:: RECORDS SHOWN ::

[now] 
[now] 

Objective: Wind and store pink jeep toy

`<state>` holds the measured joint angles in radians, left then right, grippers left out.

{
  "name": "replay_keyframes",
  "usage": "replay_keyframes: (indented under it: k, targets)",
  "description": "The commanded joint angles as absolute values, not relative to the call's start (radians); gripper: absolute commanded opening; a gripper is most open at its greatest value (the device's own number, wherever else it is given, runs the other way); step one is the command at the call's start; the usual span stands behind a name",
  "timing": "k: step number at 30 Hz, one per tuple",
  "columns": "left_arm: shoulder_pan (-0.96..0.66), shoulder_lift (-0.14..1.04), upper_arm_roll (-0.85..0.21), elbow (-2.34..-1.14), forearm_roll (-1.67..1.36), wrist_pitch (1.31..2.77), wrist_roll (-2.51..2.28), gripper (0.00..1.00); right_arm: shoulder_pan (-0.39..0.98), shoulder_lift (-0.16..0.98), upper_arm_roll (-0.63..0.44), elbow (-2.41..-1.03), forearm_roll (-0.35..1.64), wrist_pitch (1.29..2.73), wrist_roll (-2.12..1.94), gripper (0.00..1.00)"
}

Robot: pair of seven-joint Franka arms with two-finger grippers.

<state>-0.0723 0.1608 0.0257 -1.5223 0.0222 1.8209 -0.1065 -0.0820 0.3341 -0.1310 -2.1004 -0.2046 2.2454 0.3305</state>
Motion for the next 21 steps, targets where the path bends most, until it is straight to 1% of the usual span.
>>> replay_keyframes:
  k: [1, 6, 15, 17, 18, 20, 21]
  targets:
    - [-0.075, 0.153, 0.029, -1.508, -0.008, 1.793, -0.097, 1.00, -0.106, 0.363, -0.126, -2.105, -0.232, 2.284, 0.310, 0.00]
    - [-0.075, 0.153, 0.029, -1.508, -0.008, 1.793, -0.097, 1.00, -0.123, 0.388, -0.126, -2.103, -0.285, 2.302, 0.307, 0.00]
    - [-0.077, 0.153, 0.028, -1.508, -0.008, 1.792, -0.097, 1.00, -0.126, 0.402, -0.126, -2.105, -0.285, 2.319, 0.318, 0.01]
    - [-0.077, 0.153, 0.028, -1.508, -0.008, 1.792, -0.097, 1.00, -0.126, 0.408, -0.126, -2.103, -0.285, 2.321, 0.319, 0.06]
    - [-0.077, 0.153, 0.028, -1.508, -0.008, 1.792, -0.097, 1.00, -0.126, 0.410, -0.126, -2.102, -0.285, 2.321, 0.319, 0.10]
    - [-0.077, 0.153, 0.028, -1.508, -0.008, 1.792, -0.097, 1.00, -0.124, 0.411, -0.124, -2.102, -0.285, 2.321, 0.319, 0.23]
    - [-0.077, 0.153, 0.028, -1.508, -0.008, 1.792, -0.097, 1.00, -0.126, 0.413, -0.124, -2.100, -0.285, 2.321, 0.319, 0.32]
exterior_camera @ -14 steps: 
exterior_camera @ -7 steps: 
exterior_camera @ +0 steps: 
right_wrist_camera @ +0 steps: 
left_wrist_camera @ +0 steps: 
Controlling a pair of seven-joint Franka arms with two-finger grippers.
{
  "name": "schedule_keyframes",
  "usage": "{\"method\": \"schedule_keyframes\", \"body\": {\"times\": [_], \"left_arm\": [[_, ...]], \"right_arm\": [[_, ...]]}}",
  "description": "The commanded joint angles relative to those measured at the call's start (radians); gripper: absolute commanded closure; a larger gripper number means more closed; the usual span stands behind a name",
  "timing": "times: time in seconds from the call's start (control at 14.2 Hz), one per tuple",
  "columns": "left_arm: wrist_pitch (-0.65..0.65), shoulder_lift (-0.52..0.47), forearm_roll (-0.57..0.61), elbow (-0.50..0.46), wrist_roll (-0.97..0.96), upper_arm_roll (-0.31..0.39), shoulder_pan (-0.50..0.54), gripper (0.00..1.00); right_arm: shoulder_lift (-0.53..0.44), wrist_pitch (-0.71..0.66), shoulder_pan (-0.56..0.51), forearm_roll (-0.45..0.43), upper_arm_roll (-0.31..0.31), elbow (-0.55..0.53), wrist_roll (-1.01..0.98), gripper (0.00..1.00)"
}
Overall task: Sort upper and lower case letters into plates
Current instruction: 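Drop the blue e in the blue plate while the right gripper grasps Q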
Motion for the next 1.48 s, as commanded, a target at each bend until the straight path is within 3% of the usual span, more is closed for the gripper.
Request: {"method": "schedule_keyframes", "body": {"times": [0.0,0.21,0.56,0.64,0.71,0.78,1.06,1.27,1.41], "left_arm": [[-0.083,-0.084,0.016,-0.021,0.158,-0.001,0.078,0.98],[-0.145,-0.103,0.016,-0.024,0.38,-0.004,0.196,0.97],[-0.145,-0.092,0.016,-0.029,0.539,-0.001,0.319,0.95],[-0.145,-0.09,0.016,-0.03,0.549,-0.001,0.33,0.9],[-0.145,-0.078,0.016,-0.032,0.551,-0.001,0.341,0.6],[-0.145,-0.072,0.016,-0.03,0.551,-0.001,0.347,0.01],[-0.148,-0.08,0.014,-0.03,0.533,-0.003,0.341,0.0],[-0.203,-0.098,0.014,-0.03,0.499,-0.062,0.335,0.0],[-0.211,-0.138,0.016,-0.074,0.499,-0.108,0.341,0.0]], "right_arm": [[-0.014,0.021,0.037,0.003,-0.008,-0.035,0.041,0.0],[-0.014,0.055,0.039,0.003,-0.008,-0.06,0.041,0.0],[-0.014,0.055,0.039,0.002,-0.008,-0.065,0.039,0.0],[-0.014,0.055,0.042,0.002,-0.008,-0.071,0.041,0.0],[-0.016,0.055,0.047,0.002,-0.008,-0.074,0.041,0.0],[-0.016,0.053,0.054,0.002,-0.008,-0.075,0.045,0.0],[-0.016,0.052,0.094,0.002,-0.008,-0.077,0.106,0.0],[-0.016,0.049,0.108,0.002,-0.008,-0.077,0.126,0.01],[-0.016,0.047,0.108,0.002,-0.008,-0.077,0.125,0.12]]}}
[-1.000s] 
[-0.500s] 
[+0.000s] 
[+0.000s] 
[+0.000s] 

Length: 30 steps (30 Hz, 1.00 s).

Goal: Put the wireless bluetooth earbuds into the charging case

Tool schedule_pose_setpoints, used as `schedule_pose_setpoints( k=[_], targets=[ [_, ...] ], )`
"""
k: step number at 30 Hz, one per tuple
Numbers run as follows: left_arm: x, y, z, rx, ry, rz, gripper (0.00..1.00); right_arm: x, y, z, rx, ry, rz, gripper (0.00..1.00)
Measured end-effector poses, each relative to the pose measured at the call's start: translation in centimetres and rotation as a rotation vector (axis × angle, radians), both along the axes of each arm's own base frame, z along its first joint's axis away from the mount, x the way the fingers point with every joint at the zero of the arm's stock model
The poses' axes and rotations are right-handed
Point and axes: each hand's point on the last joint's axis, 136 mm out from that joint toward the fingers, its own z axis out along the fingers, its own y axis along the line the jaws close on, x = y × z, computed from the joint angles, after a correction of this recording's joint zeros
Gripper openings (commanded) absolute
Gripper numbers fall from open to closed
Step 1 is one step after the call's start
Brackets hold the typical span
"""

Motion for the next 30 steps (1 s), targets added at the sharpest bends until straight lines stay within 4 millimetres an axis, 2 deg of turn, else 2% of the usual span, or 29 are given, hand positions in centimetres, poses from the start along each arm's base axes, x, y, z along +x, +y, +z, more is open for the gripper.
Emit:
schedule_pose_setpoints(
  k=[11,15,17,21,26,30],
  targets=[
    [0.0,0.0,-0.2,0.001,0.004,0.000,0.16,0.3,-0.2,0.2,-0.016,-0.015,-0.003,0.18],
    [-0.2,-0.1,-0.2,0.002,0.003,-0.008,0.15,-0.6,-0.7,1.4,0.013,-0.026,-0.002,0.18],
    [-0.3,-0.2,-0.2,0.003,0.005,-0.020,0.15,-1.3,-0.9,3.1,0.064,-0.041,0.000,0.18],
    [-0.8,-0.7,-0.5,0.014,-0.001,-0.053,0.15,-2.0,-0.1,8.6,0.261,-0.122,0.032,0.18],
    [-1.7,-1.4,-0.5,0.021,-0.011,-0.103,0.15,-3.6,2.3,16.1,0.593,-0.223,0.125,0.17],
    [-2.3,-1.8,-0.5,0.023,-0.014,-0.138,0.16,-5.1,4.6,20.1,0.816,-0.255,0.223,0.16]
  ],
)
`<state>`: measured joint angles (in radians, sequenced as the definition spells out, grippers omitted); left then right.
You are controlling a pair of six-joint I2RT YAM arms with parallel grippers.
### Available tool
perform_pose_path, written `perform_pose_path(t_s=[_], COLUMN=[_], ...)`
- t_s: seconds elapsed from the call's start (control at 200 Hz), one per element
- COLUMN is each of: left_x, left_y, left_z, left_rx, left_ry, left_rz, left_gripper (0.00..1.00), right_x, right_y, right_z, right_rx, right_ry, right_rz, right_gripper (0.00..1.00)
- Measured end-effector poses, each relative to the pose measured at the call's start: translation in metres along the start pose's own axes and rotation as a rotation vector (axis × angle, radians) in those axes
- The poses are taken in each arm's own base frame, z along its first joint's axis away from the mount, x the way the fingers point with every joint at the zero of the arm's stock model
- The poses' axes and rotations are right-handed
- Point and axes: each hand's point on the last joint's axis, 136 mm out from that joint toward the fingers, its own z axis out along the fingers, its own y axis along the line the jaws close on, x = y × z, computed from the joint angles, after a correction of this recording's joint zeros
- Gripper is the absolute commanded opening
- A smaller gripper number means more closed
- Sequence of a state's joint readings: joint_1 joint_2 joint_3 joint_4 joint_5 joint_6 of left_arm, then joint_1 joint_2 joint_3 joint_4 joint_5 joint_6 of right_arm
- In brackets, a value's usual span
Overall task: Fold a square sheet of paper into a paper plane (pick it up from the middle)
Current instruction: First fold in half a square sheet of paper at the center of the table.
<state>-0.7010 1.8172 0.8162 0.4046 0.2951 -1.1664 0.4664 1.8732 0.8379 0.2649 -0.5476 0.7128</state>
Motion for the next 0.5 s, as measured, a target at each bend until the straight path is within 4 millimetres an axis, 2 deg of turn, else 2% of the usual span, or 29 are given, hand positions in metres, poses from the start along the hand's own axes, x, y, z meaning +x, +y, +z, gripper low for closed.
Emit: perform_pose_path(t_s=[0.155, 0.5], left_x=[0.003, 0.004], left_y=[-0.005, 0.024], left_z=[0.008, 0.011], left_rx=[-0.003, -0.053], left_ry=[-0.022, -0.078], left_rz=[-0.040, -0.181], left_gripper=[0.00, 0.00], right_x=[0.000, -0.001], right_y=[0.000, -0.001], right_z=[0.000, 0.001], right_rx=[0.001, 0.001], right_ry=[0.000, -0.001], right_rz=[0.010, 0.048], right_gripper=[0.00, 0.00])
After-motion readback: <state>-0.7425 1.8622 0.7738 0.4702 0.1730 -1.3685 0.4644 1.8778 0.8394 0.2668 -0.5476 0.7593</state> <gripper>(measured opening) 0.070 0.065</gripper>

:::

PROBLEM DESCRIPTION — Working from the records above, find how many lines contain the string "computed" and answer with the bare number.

REPLY — 2